For the third time in as many weeks, Adobe's Flash Player is being used by criminals to launch attacks against the public.
A malicious advertising campaign on Dailymotion.com has led to thousands of infections due to the use of a Flash Player vulnerability that's currently without a patch.
Details about this latest attack come from researchers at Trend Micro who discovered today’s attack dates back to at least Jan. 14, 2015, with increased activity beginning Jan. 27, 2015.
As of Monday morning, there were nearly 3,300 hits to the malicious hosted page; a majority of them form the United States.
This latest zero-day vulnerability, as was the case with the previous two, impact the latest release of Adobe's Flash Player (220.127.116.116) and earlier versions. An advisory from Adobe confirmed the attacks, noting that users on Internet Explorer and Firefox were the primary targets.
"Adobe expects to release an update for Flash Player during the week of February 2," their advisory states.

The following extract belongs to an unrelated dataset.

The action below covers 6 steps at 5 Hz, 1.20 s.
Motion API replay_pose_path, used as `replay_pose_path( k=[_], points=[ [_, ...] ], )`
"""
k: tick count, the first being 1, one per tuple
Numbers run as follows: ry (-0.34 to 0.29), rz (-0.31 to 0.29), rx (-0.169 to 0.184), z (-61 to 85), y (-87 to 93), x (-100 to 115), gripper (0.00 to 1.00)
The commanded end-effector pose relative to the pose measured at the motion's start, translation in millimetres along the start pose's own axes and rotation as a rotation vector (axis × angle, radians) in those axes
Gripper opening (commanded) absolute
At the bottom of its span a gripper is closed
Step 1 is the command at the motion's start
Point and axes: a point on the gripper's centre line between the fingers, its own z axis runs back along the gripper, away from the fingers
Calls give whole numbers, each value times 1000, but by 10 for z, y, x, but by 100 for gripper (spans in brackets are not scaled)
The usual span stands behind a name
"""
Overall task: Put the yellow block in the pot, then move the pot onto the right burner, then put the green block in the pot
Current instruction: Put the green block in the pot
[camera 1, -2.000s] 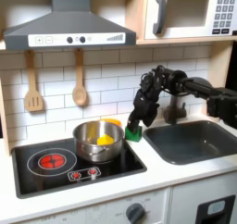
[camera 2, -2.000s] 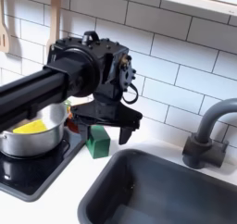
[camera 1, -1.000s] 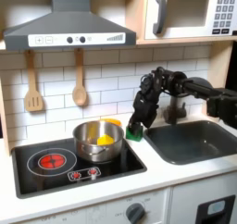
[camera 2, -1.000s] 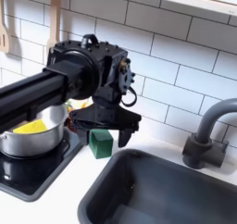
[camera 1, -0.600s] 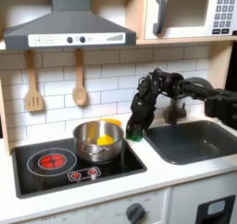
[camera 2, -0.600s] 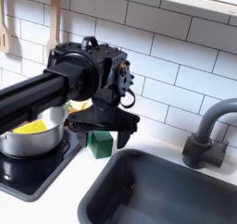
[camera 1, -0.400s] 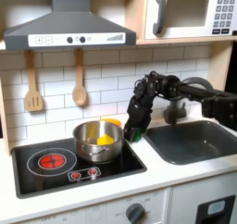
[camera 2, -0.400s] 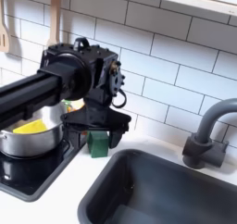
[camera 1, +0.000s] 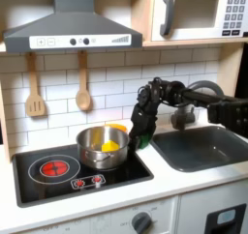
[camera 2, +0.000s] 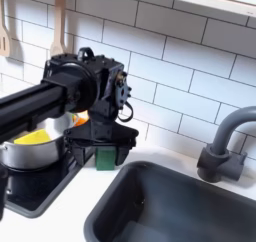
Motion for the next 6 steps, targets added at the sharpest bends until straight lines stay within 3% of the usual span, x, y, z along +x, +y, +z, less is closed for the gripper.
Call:
replay_pose_path(
  k=[1,2,3,5,6],
  points=[
    [5,-17,-14,-44,-24,7,100],
    [6,-59,-25,-23,-52,40,0],
    [-12,-82,-32,9,-83,65,0],
    [-56,-172,-31,185,-152,172,0],
    [-87,-199,-47,313,-232,225,0]
  ],
)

Late last month, (after the disclosure from security researcher Kafeine) a second Flash Player vulnerability was added to the Angler exploit kit, but only the first flaw was fixed when Adobe released Flash Player version 18.104.22.1687 as part of their normal update cycle.
On January 25, version 22.214.171.1246 was released, which patched the second zero-day flaw.
In each of the three attacks, the Angler exploit has been the primary delivery vehicle, leveraging the popularity of websites such as Dailymotion.com in order to target as many people as possible.